Não é fácil argumentar com José Padilha, assim como não é fácil argumentar com Beto Nascimento. Os dois falam muito e falam alto na nossa cara, sem deixar tempo para pensar e responder. Tropa de Elite 2 é uma saraivada de argumentações coladas uma na outra, sem margem para o espectador tirar suas conclusões. A continuação tem sido recebida como algo superior ao primeiro, seja pelo lado técnico, seja por uma suposta dialética das forças políticas em jogo. Tenho lá minhas dúvidas quanto a esse segundo aspecto.
Padilha e seus corroteiristas deixaram poucas brechas para uma discussão real. A polêmica sobre o filme anterior foi absorvida em diálogos e referências do segundo (as acusações de fascismo, o achincalhe dos direitos humanos, a premiação pelo júri de Berlim presidido por Costa-Gavras). Tropa 2, portanto, encarrega-se de acertar contas com Tropa 1 mediante uma transferência de culpa para ”o sistema” – ou seja, a mescla amorfa de bandidos, policiais corruptos, milicianos sádicos, apresentadores demagogos, políticos oportunistas, jornalistas ingênuos e opinião pública sedenta de vingança. Sem falar no próprio Fraga, meio-herói que indiretamente carrega várias mortes em suas costas. Tirando mulheres e crianças, poucos ficam de fora do raio de tiro do Capitão Padilha.
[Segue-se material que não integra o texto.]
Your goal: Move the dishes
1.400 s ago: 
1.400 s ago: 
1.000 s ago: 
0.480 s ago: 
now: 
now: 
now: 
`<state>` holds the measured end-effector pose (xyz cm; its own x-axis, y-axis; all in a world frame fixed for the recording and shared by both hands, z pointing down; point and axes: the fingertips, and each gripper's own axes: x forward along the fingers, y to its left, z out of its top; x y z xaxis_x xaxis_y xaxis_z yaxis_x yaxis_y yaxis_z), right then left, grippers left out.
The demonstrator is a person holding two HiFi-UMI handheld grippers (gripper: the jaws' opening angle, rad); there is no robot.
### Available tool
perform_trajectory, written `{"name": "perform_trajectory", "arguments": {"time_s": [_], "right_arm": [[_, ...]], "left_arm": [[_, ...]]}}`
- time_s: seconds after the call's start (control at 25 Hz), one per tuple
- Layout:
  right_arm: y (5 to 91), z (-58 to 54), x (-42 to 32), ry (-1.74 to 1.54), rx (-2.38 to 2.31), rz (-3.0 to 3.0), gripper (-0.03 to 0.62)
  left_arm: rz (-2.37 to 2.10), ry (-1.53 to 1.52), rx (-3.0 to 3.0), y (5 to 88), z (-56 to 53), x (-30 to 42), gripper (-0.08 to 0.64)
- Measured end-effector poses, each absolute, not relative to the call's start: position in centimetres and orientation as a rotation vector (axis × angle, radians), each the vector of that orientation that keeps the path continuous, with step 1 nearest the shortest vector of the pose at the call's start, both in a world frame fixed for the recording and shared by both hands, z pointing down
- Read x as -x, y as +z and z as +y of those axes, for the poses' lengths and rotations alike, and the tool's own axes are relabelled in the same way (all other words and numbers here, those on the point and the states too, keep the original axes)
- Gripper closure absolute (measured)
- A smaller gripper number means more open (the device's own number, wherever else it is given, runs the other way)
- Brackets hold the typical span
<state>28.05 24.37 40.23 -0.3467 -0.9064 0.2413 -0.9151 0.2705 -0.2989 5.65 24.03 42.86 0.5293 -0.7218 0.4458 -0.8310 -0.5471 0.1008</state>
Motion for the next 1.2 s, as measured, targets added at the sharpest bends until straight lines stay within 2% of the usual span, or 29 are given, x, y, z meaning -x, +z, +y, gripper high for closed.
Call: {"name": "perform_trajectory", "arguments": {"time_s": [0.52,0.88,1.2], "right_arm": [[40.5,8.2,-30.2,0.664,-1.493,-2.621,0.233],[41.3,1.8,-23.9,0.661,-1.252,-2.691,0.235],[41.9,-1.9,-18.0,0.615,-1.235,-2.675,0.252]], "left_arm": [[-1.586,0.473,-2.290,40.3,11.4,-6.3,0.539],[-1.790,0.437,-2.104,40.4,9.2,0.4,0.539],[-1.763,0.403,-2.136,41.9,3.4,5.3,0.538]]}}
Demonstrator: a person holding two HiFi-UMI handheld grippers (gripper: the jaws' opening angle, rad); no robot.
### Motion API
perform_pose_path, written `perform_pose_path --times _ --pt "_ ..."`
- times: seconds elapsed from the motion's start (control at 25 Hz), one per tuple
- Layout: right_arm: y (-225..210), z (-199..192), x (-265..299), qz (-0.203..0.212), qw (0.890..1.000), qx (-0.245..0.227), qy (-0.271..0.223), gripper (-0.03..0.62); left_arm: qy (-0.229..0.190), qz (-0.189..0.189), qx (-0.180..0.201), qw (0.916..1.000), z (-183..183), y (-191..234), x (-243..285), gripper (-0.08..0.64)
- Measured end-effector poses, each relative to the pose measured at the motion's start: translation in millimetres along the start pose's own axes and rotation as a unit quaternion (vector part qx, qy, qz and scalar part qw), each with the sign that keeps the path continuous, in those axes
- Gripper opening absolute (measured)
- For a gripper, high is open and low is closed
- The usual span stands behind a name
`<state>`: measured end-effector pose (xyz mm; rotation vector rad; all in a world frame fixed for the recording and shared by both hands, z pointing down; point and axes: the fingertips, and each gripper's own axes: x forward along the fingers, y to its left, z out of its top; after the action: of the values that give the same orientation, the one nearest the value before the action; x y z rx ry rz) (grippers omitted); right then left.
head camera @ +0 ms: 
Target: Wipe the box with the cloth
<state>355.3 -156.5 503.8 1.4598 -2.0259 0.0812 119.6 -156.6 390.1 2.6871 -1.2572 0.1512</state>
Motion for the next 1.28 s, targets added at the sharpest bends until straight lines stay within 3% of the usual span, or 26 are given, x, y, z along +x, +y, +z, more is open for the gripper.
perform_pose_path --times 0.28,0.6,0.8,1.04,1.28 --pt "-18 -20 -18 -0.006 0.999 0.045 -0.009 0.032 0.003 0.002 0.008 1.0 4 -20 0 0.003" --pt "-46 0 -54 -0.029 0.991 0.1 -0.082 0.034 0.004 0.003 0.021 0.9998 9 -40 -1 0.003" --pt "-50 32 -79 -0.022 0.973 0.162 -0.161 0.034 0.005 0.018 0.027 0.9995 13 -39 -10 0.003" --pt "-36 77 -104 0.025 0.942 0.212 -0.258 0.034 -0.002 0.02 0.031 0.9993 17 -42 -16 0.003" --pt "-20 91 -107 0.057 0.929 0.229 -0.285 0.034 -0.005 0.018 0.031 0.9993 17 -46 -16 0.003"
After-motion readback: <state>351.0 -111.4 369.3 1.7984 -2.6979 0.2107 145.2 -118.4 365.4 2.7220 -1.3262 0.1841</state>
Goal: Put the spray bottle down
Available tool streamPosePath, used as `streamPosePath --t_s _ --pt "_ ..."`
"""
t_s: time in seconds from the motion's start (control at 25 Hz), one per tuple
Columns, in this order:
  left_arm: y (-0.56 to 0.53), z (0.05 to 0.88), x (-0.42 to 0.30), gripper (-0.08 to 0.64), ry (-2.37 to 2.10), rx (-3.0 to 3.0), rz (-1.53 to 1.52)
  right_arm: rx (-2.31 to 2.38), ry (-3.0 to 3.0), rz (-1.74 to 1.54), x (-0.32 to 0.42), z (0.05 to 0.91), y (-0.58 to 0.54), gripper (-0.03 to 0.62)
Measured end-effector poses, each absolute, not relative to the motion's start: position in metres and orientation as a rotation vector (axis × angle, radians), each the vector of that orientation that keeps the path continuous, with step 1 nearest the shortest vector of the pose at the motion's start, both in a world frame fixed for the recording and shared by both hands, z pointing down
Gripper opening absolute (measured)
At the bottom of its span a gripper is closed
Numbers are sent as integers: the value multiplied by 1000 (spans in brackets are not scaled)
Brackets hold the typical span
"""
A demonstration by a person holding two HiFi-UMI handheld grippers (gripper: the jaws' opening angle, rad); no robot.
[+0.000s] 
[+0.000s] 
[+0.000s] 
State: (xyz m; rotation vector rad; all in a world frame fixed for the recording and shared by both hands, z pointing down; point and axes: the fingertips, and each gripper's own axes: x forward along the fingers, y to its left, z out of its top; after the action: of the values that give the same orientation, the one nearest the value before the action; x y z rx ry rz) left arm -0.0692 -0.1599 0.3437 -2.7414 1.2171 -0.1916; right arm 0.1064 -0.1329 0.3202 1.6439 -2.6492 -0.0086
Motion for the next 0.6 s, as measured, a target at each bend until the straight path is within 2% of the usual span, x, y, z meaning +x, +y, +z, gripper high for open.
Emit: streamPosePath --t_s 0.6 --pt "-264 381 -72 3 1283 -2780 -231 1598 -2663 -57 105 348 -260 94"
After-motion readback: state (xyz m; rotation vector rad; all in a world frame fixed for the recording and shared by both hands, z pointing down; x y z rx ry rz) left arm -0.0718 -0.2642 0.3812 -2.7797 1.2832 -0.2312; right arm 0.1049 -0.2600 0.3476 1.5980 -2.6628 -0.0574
Tropa 2 é um filme de franco-atirador. Vê a violência como algo inerente à paisagem urbana. “Tá tudo errado”, diz a música que fecha a trilha do filme, como se quisesse resumir o diagnóstico. Resta a catarse de ver mortos em muito sangue os que tinham de morrer. Dá pra sair aliviado do cinema, mesmo sabendo-se que “tudo está errado”.
A discussão sobre se Nascimento é herói, anti-herói ou vilão perde sentido diante do fato de que ele é o eixo de identificação do filme. Sua narração em primeira pessoa se confunde com uma narração onisciente, de tanto que se cola à enunciação dos fatos da trama. Nascimento e seu núcleo familiar são os pontos de referência humanos do filme, os espaços de crise real, enquanto todo o resto são emblemas de um sistema corrompido ou culpado. É fácil, então, propor ao público a equação de brutalidade x degeneração. Entre uma e outra, com qual fica o espectador?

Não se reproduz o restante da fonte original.